FIG. 1 is a plan view of a timepiece including an identification device according to the present invention.

FIG. 2 is a sectional view of the timepiece of FIG. 1;

FIG. 3 is a schematic view of the spatial arrangement of sensors of the identification device forming part of the timepiece of FIG. 1;

FIG. 4 is a block diagram of an identification device having a structure used in the timepiece of FIG. 1;

FIG. 5 shows one detailed circuit of the sensor together with a part of the circuit of the identification device of the timepiece of FIG. 1;

[Explanation of symbols]

40 identification device, 41 sensor, 43 voltage controlled oscillator, 44 frequency detector, 54 multiplexer

 ──────────────────────────────────────────────────の Continuation of the front page (72) Inventor Joachim Grup, Switzerland-2003-Neuchâtre Paul-Laurent, 12 years

Claims (4)

[Claims] An apparatus for identifying a manual operation on a surface by a finger (32), wherein each of said surfaces can be operated by a finger (32) to vary an amount of electricity.
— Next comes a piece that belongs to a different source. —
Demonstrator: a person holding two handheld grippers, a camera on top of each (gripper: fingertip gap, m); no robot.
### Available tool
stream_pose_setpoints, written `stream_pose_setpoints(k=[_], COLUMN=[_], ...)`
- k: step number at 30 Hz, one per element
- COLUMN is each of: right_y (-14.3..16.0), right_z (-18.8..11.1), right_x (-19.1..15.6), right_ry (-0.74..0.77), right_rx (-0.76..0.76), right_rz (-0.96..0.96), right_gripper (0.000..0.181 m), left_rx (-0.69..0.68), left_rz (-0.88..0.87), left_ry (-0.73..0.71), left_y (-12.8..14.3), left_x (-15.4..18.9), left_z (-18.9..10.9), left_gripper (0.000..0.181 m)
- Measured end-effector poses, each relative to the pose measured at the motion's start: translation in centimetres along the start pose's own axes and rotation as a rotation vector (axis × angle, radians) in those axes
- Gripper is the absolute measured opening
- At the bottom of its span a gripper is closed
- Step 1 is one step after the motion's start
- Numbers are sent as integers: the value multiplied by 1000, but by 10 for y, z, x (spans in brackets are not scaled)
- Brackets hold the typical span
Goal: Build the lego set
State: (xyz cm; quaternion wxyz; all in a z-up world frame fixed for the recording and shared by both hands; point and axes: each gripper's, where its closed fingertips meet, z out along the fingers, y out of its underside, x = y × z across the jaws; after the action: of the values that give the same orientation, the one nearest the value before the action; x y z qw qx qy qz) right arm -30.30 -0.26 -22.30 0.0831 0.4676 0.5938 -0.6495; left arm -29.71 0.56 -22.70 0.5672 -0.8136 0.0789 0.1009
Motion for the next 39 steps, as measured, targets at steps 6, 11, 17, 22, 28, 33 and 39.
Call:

A set of sensors (4
1), and a first detection means (42) for detecting an operation sensor having the largest variation in the amount of electricity between subsets that are a part of the pair of sensors (41) operated at the same time. An apparatus characterized in that: 2. The conversion means (54, 53), wherein the first detection means (42) converts the electric quantity of each of the set of sensors (41) into an output signal having a frequency proportional to the electric quantity. 2. The apparatus according to claim 1, further comprising: a second detection unit configured to detect an output signal having a maximum frequency variation. 3. The second detecting means (44, 45, 46).
A frequency detector (44) for generating a numerical value corresponding to the frequency of an output signal corresponding to each operating sensor; a memory (45) for storing the numerical value; 3. Apparatus according to claim 2, further comprising a comparator for identifying the one corresponding to the sensor with the largest variation. 4. The apparatus further comprises an operation detector (48) for detecting whether or not at least one of the electric quantities of the set of sensors (41) has reached a predetermined threshold value. Apparatus according to any one of the preceding claims.